Il considère que le rôle du syndicalisme n’est pas de cogérer la régression sociale, de contribuer à la production de textes réglementaires défavorables pour les droits des salariéEs ou de participer à la mise en place des contre-réformes ; il est de faire valoir les revendications des personnels.

Il dénonce le rôle des structures de "concertation", où les personnels et les usagers participeraient à l’élaboration des décisions avec les collectivités territoriales et/ou les représentants de l’Etat dans le cadre de l’application de "réformes" de structures.

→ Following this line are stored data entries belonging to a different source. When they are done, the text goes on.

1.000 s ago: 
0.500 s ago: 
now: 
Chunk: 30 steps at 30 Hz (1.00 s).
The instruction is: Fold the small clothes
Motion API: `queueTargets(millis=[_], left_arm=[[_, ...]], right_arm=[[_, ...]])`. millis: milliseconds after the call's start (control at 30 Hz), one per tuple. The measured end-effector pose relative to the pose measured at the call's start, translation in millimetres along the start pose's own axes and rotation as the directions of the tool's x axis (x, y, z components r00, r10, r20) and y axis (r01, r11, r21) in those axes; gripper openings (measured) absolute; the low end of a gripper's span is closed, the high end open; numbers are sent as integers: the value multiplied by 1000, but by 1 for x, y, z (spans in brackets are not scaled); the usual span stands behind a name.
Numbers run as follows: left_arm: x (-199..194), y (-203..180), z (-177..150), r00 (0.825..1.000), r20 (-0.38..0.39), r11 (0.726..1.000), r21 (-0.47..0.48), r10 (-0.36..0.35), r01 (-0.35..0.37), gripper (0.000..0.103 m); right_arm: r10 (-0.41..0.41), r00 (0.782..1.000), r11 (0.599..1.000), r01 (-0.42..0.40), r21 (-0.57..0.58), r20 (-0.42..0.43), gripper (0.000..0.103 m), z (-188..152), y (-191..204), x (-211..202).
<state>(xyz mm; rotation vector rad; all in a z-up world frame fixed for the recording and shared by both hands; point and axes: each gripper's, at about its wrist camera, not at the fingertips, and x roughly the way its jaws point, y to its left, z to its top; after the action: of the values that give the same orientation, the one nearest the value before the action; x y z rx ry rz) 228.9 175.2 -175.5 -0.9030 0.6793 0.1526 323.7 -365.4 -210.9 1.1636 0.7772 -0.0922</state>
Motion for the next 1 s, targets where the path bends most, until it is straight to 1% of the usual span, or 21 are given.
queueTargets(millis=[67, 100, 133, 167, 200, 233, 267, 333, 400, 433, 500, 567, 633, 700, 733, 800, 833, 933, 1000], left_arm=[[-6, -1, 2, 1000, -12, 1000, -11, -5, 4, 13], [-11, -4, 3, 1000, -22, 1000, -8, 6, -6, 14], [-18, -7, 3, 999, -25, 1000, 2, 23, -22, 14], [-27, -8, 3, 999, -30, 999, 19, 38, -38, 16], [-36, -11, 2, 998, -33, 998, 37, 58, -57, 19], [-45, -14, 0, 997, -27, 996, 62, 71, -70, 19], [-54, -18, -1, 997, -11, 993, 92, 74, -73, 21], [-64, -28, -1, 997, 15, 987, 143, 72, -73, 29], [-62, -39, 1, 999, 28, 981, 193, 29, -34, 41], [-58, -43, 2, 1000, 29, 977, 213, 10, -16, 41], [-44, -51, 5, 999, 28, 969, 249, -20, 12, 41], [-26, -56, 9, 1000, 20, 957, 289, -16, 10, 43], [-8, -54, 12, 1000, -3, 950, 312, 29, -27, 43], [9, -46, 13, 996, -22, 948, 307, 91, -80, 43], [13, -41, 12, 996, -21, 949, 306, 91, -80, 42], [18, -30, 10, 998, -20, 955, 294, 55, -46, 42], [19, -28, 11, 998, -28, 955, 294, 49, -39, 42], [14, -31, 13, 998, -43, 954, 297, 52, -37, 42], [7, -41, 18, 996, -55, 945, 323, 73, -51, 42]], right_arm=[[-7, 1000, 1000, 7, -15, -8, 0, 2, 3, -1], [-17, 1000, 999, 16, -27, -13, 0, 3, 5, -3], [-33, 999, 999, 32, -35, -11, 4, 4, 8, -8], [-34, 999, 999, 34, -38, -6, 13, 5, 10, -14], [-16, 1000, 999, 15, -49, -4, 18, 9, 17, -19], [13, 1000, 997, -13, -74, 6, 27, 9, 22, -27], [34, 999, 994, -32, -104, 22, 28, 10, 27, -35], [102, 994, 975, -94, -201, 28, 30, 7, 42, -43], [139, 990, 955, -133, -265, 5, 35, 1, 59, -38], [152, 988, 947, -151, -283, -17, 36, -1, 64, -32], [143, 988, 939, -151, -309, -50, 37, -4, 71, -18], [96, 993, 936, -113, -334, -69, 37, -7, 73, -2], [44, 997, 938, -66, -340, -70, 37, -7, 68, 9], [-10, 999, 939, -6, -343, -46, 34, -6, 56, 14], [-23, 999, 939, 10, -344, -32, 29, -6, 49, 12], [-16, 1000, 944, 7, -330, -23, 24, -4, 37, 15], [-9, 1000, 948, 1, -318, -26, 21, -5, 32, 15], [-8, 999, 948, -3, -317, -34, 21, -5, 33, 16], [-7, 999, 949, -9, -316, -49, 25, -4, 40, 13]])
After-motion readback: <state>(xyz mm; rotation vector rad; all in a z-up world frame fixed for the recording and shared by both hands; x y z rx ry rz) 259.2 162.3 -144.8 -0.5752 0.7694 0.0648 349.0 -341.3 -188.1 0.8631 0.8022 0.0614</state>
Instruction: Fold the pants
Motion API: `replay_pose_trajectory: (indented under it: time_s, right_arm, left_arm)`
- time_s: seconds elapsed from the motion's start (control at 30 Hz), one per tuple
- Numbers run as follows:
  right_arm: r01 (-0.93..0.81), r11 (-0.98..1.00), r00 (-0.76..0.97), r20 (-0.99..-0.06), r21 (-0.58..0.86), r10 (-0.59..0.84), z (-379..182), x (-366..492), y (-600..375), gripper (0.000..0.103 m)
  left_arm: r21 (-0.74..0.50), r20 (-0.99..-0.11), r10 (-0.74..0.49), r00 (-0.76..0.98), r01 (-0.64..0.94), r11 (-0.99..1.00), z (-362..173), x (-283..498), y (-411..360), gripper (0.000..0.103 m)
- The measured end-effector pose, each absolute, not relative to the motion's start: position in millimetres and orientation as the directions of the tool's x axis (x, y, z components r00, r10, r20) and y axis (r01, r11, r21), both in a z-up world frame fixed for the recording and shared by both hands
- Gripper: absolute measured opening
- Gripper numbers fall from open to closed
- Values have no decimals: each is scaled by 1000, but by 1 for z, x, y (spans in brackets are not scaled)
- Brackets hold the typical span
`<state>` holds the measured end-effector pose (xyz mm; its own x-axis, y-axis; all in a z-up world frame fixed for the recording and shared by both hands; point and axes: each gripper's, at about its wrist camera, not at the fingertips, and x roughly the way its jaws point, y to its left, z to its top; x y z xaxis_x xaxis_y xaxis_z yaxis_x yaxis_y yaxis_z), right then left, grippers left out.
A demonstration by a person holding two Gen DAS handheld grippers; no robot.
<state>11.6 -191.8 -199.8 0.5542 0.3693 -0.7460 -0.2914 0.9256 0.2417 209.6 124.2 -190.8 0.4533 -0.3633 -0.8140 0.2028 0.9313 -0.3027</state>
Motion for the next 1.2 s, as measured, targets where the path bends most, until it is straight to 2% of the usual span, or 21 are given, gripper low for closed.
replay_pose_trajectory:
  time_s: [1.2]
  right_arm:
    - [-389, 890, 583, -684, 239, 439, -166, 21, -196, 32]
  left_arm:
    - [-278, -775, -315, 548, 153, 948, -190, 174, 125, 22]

Loin de penser que les "réformes" gouvernementales auraient pu être moins néfastes si elles avaient donné lieu à plus de concertation ou si elles s’effectuaient sans redéploiement des moyens, ou qu’il faudrait attendre une alternance politique qui les corrigerait ou les remettrait éventuellement en cause, le SNES considère au contraire que ces "réformes" doivent être combattues avec la plus grande vigueur.

Le syndicalisme peut contrer les tendances à l’institutionnalisation en s’appuyant en priorité sur l’activité syndicale sur les lieux de travail, par la revitalisation des sections syndicales de base : les rapports avec la hiérarchie et les représentants de l’Etat doivent être portés avant tout par la mobilisation des personnels, mandatant leurs représentantEs pour faire aboutir leurs revendications. La démocratisation du fonctionnement de l’Etat passe ainsi par l’établissement d’un rapport de forces favorable aux salariéEs, et non par la participation tous azimuts à toutes les structures de "dialogue social" qui se mettent en place.

Le syndicalisme n’a pas à intervenir dans des instances ne permettant pas l’expression des revendications syndicales, il n’a pas à cautionner par sa participation des organismes qui auraient pour but d’organiser la mise en place de contre-réformes qu’il combat.